What is the number of lines below that contain the word "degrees"? Respond with that number alone.

Source records:
※ ※ ※

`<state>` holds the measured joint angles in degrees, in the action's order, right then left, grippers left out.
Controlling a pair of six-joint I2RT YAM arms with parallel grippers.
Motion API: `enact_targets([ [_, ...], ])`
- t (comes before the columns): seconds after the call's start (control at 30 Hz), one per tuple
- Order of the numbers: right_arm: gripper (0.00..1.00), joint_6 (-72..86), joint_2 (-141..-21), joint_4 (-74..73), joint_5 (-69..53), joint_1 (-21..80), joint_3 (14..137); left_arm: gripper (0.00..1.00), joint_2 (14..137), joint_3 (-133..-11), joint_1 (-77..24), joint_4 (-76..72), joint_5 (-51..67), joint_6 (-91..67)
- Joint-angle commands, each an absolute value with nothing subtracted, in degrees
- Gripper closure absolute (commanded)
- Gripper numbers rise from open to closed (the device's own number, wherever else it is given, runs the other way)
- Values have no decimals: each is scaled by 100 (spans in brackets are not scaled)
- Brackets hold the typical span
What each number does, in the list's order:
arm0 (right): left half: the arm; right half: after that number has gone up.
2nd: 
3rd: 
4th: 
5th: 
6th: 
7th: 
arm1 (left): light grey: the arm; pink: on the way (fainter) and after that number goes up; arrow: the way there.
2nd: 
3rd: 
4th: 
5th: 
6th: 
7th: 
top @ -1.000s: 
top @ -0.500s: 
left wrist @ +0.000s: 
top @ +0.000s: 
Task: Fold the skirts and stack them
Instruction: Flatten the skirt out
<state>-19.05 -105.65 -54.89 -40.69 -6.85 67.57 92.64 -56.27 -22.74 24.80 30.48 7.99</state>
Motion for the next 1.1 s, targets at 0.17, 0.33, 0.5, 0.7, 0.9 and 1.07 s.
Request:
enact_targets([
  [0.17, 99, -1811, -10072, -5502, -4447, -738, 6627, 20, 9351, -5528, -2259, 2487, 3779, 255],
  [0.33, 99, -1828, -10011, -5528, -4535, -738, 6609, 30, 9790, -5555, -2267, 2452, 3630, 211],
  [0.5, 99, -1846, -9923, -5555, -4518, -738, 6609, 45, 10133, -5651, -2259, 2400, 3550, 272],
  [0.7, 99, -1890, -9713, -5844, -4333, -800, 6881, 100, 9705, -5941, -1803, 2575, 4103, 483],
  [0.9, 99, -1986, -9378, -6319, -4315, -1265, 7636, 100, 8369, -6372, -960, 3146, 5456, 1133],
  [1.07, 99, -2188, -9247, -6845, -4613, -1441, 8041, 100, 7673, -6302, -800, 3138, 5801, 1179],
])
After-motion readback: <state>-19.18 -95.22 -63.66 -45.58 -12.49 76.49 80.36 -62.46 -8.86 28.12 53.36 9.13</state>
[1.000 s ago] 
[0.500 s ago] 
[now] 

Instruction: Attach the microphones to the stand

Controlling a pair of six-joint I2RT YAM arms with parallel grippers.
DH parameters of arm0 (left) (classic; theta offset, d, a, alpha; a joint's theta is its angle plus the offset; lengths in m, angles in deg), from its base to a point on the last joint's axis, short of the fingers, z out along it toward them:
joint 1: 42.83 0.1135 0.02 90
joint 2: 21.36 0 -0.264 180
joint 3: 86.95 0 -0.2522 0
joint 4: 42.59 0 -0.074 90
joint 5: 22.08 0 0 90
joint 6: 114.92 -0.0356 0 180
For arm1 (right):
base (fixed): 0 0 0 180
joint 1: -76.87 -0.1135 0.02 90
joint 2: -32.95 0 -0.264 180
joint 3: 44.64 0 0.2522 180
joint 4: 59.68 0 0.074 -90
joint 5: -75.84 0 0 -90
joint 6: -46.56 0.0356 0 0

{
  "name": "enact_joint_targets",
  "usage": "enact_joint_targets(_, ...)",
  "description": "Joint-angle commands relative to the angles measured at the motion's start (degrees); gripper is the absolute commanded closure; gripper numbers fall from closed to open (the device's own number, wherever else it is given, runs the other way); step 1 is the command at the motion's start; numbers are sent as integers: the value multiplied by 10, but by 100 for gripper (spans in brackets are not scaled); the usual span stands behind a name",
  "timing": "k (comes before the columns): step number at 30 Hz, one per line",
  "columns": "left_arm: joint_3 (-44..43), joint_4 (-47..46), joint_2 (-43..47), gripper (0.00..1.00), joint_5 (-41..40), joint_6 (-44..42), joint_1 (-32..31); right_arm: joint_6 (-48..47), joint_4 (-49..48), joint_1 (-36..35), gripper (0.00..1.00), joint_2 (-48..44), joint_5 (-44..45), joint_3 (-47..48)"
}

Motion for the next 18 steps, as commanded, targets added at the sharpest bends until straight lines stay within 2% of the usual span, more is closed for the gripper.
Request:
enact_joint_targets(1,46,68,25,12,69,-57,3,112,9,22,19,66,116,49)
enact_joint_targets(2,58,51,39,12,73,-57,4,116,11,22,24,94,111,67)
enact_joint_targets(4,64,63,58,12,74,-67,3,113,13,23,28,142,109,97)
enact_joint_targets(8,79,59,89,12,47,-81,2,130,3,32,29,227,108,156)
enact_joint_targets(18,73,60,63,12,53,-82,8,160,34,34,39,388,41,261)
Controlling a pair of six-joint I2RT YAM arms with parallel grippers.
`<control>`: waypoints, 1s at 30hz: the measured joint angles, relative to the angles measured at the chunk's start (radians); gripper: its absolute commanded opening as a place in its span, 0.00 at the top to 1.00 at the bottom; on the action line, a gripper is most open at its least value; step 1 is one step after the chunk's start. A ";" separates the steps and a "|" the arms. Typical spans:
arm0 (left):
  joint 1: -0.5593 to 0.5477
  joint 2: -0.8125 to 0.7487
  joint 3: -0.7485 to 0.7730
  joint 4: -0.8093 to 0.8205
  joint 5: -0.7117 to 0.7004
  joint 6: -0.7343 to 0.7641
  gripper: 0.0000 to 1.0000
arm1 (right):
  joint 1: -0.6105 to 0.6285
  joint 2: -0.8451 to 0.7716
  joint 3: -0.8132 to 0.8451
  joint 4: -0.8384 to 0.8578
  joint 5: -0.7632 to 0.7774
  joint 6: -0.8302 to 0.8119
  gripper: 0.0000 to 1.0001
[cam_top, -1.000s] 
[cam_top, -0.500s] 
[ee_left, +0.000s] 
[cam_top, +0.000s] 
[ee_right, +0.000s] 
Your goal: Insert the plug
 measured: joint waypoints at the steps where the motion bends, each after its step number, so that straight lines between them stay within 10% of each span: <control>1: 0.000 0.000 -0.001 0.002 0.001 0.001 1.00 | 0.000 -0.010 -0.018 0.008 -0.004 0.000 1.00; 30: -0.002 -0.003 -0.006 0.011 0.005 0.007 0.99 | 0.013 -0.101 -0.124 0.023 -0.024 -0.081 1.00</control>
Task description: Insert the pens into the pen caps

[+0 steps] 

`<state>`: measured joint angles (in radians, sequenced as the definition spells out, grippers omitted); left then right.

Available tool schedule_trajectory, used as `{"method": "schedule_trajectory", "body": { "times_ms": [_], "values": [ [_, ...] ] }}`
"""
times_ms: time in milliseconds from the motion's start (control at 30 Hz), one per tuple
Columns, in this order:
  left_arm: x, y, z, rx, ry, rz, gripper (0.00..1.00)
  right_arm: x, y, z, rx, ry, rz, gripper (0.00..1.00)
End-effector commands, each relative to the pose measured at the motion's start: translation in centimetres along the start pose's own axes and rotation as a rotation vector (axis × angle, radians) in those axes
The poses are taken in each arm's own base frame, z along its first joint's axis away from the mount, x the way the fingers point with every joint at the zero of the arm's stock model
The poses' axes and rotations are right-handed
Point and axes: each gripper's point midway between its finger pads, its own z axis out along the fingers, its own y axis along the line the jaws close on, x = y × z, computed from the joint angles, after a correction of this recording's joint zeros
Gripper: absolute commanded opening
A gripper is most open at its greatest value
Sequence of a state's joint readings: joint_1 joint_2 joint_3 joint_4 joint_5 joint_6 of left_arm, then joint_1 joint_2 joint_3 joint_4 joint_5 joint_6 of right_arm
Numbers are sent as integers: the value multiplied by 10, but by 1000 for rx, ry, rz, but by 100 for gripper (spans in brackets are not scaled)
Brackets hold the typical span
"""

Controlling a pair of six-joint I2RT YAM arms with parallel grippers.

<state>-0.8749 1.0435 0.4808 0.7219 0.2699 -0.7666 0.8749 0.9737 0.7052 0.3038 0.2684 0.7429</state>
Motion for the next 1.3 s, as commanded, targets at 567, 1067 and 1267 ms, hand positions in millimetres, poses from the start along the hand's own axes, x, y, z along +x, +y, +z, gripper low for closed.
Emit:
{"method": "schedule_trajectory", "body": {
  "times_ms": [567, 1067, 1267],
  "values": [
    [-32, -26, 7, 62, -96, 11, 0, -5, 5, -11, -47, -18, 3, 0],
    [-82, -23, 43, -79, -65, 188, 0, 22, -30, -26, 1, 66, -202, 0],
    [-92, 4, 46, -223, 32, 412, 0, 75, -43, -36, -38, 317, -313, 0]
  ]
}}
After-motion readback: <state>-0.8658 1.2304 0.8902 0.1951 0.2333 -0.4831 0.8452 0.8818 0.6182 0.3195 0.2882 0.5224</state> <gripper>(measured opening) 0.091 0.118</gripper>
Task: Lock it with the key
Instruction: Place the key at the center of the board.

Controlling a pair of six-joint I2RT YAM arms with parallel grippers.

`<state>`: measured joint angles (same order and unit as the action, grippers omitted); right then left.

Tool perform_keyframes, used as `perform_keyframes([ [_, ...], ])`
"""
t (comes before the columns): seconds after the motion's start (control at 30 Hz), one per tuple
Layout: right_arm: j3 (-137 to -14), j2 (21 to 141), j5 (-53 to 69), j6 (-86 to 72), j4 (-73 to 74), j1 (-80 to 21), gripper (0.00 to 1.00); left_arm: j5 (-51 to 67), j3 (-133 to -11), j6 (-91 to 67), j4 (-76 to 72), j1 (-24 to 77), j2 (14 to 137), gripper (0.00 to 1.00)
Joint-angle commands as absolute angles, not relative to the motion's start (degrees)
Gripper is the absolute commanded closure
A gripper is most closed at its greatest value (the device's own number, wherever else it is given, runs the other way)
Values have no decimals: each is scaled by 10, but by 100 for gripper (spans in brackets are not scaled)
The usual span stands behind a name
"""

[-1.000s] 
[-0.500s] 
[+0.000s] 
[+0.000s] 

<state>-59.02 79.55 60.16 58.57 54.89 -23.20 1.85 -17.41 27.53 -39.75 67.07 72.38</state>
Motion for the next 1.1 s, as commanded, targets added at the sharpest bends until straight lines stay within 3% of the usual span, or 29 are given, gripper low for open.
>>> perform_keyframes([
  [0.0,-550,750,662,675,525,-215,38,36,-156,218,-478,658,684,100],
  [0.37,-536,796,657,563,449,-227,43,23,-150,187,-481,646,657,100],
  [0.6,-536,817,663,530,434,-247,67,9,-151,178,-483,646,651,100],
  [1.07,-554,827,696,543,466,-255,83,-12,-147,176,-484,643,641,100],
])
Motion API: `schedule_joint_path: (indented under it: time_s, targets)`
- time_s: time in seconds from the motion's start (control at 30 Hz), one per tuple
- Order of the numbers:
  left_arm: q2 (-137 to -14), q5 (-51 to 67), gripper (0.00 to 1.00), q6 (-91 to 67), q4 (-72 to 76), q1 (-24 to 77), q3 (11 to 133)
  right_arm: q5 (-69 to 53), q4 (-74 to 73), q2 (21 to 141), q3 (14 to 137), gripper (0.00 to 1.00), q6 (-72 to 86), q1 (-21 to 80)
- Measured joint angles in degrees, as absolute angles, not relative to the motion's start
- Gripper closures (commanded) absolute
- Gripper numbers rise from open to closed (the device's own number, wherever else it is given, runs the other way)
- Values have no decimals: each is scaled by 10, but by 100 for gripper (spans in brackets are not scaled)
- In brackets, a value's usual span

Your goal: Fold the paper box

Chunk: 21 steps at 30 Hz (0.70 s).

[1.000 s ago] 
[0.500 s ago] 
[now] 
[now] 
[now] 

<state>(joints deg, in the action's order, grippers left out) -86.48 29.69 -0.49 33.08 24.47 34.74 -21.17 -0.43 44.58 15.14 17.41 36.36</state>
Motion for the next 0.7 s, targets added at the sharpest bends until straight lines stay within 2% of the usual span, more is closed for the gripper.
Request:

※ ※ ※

Result for this task: 5